- Written by: Charles Davis
- Screenplay by: Bob Wehling
- Starring: Doug Wilson Jeanne Baird Marilyn O'Connor
- Release date: 1960;
- Running time: 62 min
- Language: English

= Get Outta Town (film) =

Get Outta Town is a 1960 American film directed by Charles Davis, written by Bob Wehling, and starring Doug Wilson, Jeanne Baird, and Marilyn O'Connor.

== Cast ==
- Doug Wilson as Kelly Olesen
- Jeanne Baird as Jill
- Marilyn O'Connor as Claire
- Tony Louis as Rico
- Frank Harding as Sgt. Wills
- Steve Bradley as Officer Kemper
- Beppie De Vries as Mrs. Olesen
- Tommy Holden as Squirrel
- Lee Kross as Tony
- Pete Lopez as Cisco
- Gene Terry as Alex
- Sam Chiodo as Rocky

== Production ==
The film was made entirely on location around Los Angeles.

== Reception ==
Geoffrey Warren wrote in the Los Angeles Times that the film was modest but rather interesting, that the story and dialogue were thin and the cast was very weak, but was directed and photographed with care and talent.

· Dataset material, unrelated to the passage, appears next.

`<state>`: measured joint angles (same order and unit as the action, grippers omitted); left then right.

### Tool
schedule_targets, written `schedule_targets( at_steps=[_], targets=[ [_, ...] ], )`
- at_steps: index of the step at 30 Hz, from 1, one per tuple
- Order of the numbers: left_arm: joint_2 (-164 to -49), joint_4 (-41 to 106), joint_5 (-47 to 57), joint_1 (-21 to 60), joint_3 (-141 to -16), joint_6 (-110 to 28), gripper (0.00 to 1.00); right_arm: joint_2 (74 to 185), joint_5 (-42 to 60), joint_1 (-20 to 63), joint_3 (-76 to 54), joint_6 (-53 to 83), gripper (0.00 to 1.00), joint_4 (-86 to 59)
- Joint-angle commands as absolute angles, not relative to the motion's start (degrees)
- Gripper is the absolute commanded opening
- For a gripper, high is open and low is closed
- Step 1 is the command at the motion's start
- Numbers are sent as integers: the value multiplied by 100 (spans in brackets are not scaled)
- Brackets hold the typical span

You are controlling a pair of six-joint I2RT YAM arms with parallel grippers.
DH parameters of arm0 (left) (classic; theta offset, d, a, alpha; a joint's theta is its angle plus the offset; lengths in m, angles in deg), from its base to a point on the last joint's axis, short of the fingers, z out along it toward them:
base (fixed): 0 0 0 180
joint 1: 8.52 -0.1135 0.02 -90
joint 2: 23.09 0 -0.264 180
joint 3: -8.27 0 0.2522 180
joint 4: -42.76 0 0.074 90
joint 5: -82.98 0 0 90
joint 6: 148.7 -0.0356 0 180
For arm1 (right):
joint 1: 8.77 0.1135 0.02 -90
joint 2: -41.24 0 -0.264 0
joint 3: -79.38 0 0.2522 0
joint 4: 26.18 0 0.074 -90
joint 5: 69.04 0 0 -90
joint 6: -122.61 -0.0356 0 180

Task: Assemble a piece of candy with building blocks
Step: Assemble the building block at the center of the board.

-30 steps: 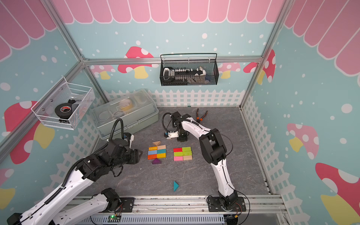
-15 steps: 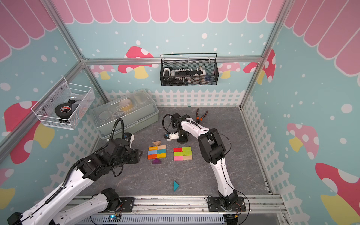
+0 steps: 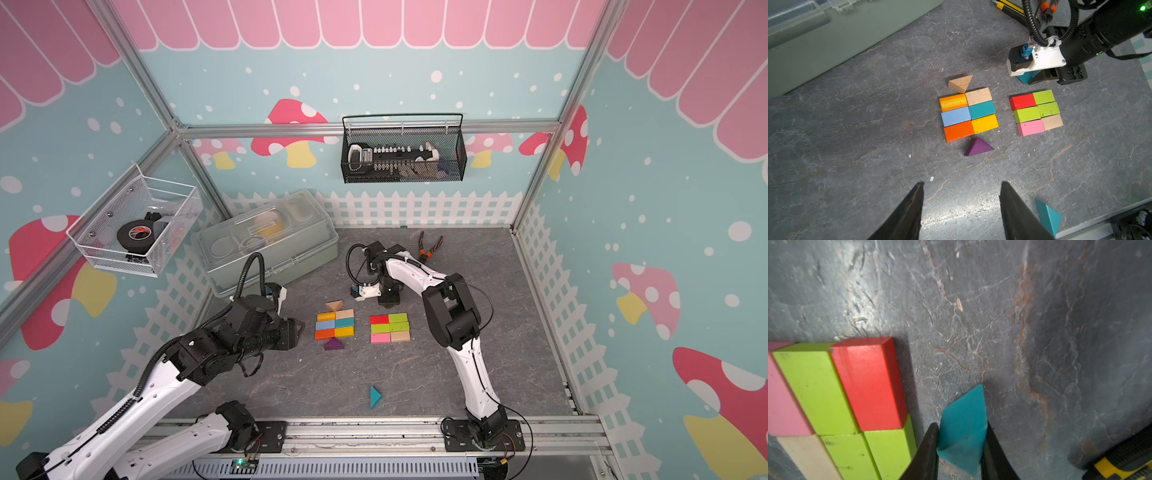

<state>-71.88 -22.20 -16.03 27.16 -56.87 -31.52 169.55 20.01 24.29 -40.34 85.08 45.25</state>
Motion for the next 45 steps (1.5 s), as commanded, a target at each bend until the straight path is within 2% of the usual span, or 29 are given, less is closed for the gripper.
schedule_targets(
  at_steps=[1,37,45],
  targets=[
    [-7178,-2250,-1696,2689,-5647,-3233,58,16944,1894,2463,-4127,8697,15,4700],
    [-7178,-2259,-1712,2683,-5647,-3232,58,16648,1913,2463,-3783,8739,21,4634],
    [-7186,-2257,-1699,2686,-5655,-3233,58,16626,1844,2468,-3816,8677,25,4612]
  ],
)
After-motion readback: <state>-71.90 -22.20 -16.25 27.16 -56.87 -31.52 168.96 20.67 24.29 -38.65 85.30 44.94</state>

Boxoffice wrote that the film was strictly program-filler in the pattern of innumerable current and past TV thrillers, and a dull cops-and-robbers routine. They wrote "This is for the situation where the first consideration of the customers is action and plenty of intrigue with cops and robbers and low-down characters."

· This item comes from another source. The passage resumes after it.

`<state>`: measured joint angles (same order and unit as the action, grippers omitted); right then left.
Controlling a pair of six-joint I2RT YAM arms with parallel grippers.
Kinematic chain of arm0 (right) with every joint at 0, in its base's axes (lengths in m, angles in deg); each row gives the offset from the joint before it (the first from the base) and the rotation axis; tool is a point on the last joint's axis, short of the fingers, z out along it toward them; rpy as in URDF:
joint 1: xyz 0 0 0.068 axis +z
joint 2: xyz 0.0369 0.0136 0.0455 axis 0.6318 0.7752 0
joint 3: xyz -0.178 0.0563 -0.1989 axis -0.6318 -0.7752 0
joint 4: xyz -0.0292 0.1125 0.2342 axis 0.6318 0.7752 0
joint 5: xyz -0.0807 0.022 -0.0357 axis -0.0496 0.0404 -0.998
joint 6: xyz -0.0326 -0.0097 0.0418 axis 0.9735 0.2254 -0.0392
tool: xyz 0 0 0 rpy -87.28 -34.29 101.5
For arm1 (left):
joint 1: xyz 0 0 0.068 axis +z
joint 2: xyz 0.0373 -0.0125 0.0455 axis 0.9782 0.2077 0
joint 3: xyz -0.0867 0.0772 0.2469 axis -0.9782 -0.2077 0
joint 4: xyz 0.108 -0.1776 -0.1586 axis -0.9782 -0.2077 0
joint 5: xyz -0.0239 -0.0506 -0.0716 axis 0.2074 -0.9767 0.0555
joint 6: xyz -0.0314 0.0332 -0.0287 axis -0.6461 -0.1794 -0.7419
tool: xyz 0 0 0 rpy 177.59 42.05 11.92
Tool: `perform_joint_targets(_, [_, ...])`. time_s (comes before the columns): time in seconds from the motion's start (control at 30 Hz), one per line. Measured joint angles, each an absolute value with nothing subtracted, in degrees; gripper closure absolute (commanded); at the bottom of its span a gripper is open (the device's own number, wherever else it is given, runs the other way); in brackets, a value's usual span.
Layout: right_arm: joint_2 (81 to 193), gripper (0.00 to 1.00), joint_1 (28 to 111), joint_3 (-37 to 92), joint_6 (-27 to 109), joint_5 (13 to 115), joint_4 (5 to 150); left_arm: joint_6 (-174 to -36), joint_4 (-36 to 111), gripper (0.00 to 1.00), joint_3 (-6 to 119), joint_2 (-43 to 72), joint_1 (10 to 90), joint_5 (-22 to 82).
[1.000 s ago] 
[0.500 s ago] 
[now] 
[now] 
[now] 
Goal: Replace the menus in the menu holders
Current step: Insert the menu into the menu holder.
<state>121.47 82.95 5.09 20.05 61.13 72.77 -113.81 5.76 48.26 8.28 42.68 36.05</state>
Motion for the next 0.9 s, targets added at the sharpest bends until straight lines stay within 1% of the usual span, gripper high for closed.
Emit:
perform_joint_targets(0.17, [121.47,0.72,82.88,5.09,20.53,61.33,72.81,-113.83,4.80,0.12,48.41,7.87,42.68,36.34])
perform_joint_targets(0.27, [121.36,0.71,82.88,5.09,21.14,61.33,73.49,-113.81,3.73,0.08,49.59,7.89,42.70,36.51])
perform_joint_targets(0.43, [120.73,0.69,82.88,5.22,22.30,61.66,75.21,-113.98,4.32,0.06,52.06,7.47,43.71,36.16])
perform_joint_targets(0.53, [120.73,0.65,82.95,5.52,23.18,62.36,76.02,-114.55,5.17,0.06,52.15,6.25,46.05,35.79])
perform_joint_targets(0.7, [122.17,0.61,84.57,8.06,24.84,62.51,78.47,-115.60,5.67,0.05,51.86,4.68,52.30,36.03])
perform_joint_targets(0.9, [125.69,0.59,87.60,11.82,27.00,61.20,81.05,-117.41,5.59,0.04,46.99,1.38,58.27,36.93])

The Hollywood Reporter wrote that the fact that the film was shot on local locations made it gain authenticity and that it was the film's greatest asset.

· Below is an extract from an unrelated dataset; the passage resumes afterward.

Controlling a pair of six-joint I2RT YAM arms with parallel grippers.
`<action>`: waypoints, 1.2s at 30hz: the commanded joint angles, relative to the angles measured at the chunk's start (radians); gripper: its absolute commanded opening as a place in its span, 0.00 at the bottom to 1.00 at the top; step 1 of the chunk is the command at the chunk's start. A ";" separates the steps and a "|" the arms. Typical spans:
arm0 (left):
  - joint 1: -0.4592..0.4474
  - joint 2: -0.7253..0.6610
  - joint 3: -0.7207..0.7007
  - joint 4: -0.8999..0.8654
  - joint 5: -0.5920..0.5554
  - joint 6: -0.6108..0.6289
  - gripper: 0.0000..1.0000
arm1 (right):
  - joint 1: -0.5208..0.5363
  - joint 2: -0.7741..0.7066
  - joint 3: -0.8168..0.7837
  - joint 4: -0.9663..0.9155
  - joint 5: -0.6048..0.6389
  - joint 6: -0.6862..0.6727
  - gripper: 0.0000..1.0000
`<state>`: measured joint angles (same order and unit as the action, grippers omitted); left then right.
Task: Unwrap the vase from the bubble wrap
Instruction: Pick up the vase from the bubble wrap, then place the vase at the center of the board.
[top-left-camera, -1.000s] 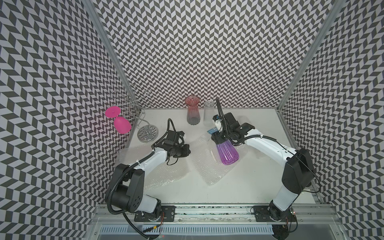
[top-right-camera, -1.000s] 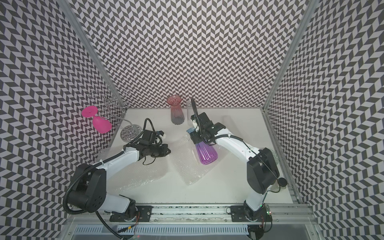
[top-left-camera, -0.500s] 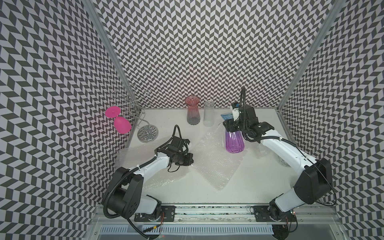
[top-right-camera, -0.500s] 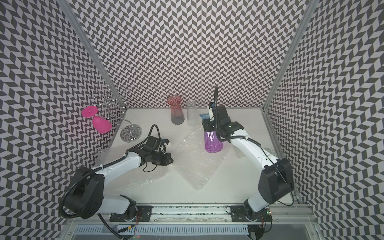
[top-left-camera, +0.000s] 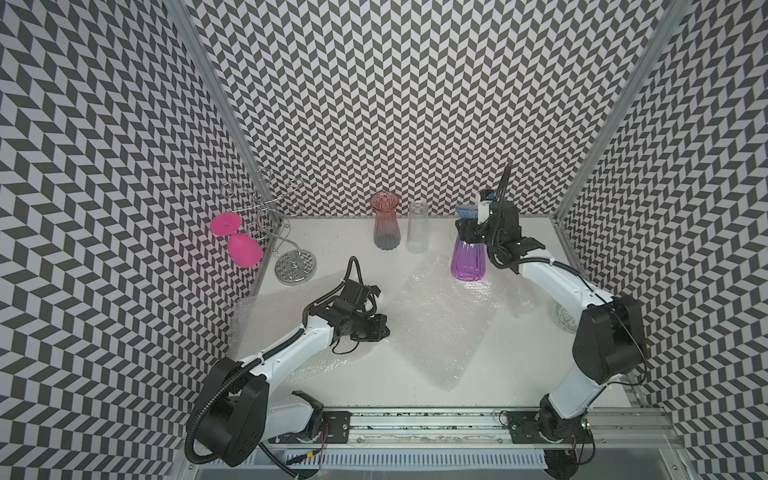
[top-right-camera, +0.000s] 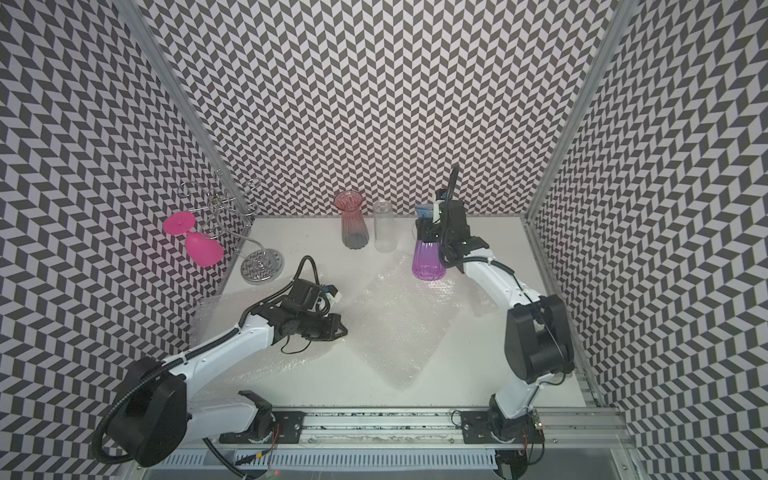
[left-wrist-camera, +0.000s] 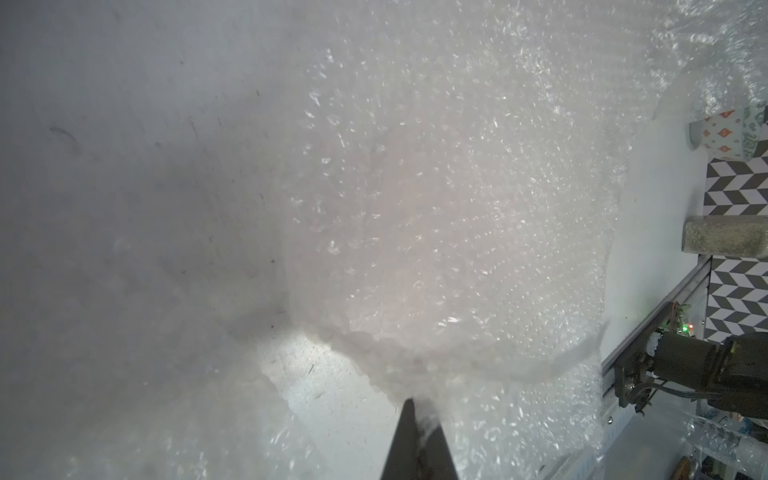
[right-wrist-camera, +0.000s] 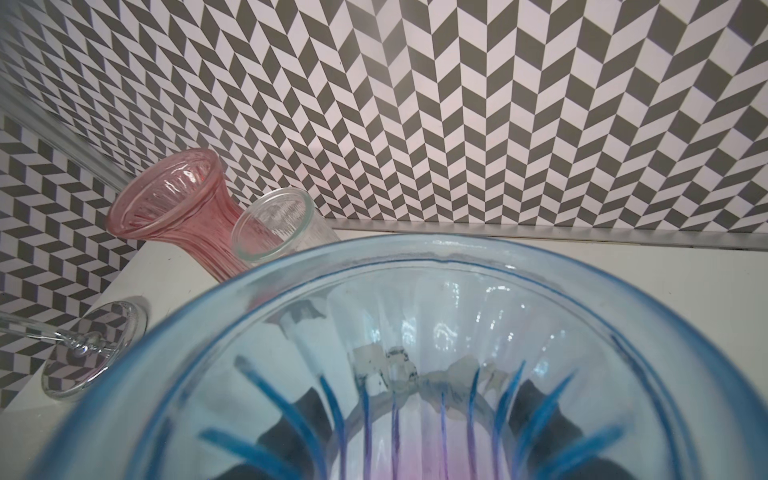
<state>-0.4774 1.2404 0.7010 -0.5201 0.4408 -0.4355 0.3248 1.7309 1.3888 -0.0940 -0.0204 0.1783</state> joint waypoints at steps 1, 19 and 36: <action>-0.003 -0.047 -0.012 -0.059 0.001 -0.047 0.00 | 0.005 0.019 0.052 0.313 -0.007 0.019 0.00; 0.000 -0.038 -0.028 -0.122 0.020 -0.075 0.00 | 0.008 0.252 0.113 0.776 -0.018 -0.025 0.00; 0.084 0.121 0.083 -0.188 0.027 0.095 0.00 | 0.039 0.478 0.256 0.917 0.069 -0.169 0.00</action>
<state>-0.3992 1.3426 0.7547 -0.6865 0.4622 -0.3874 0.3576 2.2223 1.5585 0.5777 0.0376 0.0364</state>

In a 2012 retrospective review, Jim Dawson wrote that it was a "better-than-average low-budget black and white film", and that "more than most Hollywood noirs of the forties and fifties [it had] the gritty feel of a pulp magazine short story, with hard characters and workingclass dialogue." He appreciated that a large portion was filmed inside the Dome Hotel Apartments at Second and Grand.

In a 2013 retrospective review, John Grant wrote that it was an indie movie from before the term was invented, and that it was a fine example of what could be done on a low budget.